* To do
Begin at the line below that has "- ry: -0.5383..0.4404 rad". Stop after the line that has "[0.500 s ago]", repeating each line exactly and leaving out the pictures.
^^^^^^^^
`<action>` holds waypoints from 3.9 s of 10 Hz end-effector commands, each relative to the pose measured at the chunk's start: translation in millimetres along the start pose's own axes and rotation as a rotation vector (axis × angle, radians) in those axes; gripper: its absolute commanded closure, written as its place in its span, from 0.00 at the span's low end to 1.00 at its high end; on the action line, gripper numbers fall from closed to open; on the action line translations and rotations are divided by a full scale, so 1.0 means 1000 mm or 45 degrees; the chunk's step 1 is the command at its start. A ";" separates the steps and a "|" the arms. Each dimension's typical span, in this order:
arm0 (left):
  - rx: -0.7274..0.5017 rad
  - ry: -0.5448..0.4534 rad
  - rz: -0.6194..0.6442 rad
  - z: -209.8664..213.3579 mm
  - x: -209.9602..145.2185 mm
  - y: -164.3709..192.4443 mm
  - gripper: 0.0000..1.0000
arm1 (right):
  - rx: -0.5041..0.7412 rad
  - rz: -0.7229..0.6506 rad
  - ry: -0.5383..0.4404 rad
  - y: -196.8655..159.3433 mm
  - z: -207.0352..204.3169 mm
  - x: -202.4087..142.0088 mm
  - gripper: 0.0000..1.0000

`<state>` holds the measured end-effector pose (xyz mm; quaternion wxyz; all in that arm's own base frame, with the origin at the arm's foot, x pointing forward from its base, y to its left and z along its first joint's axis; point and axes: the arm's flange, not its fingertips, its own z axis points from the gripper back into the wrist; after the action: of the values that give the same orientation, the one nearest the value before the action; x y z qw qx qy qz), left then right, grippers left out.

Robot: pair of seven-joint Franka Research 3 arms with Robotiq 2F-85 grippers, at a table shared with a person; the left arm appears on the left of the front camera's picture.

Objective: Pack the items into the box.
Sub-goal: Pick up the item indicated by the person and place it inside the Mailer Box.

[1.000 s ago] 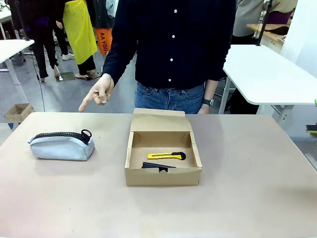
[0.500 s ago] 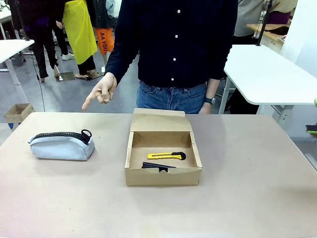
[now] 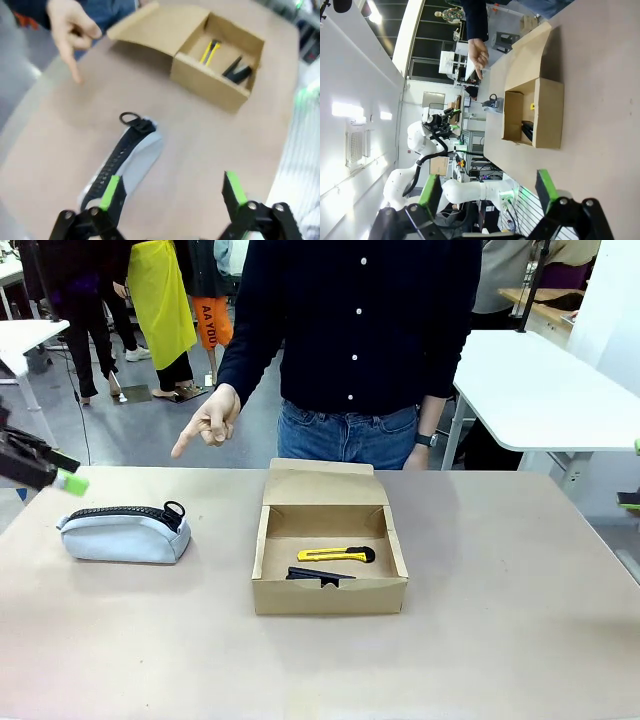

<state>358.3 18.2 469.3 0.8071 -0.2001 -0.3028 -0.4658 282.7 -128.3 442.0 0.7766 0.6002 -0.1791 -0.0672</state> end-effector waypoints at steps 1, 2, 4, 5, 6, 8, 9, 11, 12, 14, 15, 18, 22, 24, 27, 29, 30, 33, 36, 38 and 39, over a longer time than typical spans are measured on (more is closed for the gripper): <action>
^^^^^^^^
* Result for this exercise
  - ry: -0.5383..0.4404 rad
  - y: -196.8655..159.3433 mm
  - z: -207.0352..204.3169 mm
  - x: -202.4087..142.0088 mm
  - gripper: 0.0000..1.0000

`<state>` holds the measured end-effector pose (xyz mm; quaternion wxyz; all in that arm's own base frame, with the origin at the arm's foot, x pointing forward from its base, y to its left and z along its first joint's axis; point and axes: the arm's flange, not its fingertips, its own z axis points from the gripper back into the wrist; after the action: of the values that give the same orientation, the one nearest the value before the action; x y z qw qx qy qz), left then right, grippers left out.

Robot: pair of seven-joint Franka Research 3 arms with Robotiq 2F-85 grippers, at a table shared with a person; the left arm appears on the left of the front camera's picture.

Objective: Pack the items into the box.
Sub-goal: Pick up the item indicated by the person and place it inside the Mailer Box.

[1.000 s ago] 
[0.500 s ago] 

The output for this exercise is complete.